Une autre politique pour la France, un projet de développement pour le Nord-Compiégnois
Lundi, le Congrès du Parlement se réunissait à Versailles. En deux heures, députés et sénateurs bouclaient la réforme constitutionnelle destinée à ratifier le traité de Lisbonne par voie parlementaire.
Dans la foulée, le conseil des ministres adoptait le projet de loi de ratification du traité. Il le transmettait immédiatement à l’Assemblée nationale.
Mercredi, l’examen commençait au palais Bourbon pour s’achever par un vote dans l’après-midi de jeudi. Dans la nuit de ce même jeudi, le Sénat était saisi et l’adoption définitive intervenait vendredi.
Il n’aura donc fallu que quelques heures pour s’asseoir sur le vote des français de 2005 contre le projet de Constitution européenne, dont le traité de Lisbonne est la copie, comme l’avouait lui-même Giscard d’’Estaing.

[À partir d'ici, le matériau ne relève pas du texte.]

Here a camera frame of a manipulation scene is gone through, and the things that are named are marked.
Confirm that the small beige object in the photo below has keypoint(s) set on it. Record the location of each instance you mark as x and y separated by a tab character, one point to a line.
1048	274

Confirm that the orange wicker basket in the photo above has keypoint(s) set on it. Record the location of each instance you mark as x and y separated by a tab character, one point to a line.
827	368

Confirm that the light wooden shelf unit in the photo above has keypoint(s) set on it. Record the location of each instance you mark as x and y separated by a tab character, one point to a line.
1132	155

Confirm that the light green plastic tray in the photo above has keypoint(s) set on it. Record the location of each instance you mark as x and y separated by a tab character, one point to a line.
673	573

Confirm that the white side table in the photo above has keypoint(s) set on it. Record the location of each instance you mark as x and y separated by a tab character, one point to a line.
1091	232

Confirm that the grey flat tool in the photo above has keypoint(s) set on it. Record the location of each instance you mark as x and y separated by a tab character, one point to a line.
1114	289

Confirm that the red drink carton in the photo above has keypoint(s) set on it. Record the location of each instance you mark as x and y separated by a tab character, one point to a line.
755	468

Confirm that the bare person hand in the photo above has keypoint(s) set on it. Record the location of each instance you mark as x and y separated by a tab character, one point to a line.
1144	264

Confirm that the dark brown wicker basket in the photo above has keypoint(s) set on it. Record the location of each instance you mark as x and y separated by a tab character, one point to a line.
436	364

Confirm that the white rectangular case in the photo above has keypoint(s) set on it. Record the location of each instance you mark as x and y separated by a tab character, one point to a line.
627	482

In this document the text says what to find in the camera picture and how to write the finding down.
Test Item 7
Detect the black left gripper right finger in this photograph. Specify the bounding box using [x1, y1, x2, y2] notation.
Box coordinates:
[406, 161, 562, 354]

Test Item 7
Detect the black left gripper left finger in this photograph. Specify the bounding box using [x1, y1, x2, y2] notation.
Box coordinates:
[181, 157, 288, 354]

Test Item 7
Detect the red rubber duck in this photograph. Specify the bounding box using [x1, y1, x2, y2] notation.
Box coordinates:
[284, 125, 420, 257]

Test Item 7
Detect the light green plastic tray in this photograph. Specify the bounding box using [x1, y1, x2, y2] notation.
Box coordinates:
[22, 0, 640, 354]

La responsabilité de ceux qui, en particulier au parti socialiste, ont participé à ce déni de démocratie en votant pour, en s’abstenant ou en ne participant pas au vote, est lourde.
J’ai songé à Brecht qui avait conçu cette réplique ironique : « puisque le peuple vote contre le gouvernement, il faut dissoudre le peuple ».
C’est une illusion de vouloir construire l’Europe sans les peuples et a fortiori contre eux. Cela ne durera qu’un temps et l’épisode pitoyable de la ratification à la hussarde de traité de Lisbonne aura des suites car ce sont toujours les peuples qui font l’histoire.